### Requirement
From the records below, take each line where the string "packet" shows up and copy it.

### Supplied records
-*-
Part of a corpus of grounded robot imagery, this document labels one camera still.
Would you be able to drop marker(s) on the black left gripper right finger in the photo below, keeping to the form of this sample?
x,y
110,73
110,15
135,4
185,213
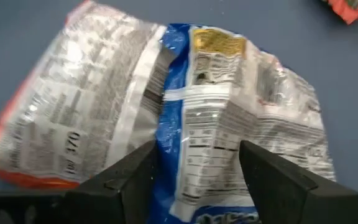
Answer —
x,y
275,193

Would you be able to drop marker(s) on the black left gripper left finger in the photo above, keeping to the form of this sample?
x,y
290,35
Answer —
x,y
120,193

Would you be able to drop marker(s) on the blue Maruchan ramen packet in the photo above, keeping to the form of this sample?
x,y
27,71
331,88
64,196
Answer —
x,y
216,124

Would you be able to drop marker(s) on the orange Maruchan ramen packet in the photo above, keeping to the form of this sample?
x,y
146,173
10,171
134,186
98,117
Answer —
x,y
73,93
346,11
-*-
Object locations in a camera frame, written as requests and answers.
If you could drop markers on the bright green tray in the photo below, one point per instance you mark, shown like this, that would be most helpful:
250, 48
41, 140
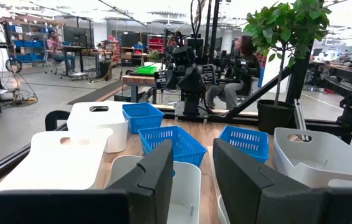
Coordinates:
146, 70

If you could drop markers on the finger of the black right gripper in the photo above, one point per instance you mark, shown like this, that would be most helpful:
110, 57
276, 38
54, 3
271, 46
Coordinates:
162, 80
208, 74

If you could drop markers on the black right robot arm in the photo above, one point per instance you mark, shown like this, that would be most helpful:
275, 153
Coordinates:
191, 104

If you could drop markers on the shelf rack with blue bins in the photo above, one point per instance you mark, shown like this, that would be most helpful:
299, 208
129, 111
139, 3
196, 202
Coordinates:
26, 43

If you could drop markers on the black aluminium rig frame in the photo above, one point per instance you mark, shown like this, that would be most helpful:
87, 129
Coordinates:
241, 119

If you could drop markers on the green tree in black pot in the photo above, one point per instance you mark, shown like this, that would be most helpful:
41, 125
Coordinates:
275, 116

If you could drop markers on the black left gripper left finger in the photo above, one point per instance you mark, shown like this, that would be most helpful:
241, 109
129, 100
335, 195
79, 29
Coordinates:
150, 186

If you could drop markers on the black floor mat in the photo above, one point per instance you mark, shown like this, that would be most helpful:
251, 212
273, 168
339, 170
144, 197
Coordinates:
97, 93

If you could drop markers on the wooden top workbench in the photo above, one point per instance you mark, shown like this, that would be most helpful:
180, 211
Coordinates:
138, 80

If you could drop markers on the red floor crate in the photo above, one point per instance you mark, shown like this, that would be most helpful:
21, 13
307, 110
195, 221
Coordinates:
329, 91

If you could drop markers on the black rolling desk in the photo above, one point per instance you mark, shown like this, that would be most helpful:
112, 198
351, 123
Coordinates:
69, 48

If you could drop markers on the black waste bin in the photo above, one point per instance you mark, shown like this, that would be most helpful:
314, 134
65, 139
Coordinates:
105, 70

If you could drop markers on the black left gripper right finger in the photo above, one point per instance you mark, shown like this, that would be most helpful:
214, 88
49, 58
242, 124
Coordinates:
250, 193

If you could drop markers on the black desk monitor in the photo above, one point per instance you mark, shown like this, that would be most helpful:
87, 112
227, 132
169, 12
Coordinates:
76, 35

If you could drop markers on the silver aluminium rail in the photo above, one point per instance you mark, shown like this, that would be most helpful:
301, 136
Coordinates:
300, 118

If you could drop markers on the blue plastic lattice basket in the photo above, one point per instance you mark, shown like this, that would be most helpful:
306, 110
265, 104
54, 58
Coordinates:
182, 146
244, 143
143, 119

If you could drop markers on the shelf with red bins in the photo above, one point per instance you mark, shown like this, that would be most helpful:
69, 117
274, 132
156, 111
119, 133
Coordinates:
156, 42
-*-
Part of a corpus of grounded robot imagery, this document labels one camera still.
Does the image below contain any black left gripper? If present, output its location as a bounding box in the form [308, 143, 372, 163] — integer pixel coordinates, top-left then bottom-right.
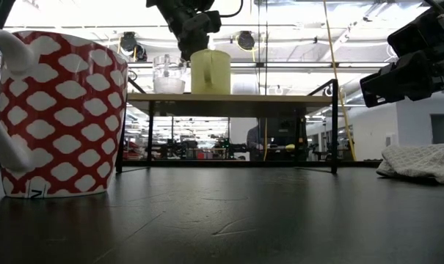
-*-
### Your response
Would you be able to drop marker(s) on the blue Maruchan ramen packet in the photo above, keeping to the form of this sample?
Would you be able to drop marker(s) on the orange Maruchan ramen packet in the photo above, keeping to the form of this sample?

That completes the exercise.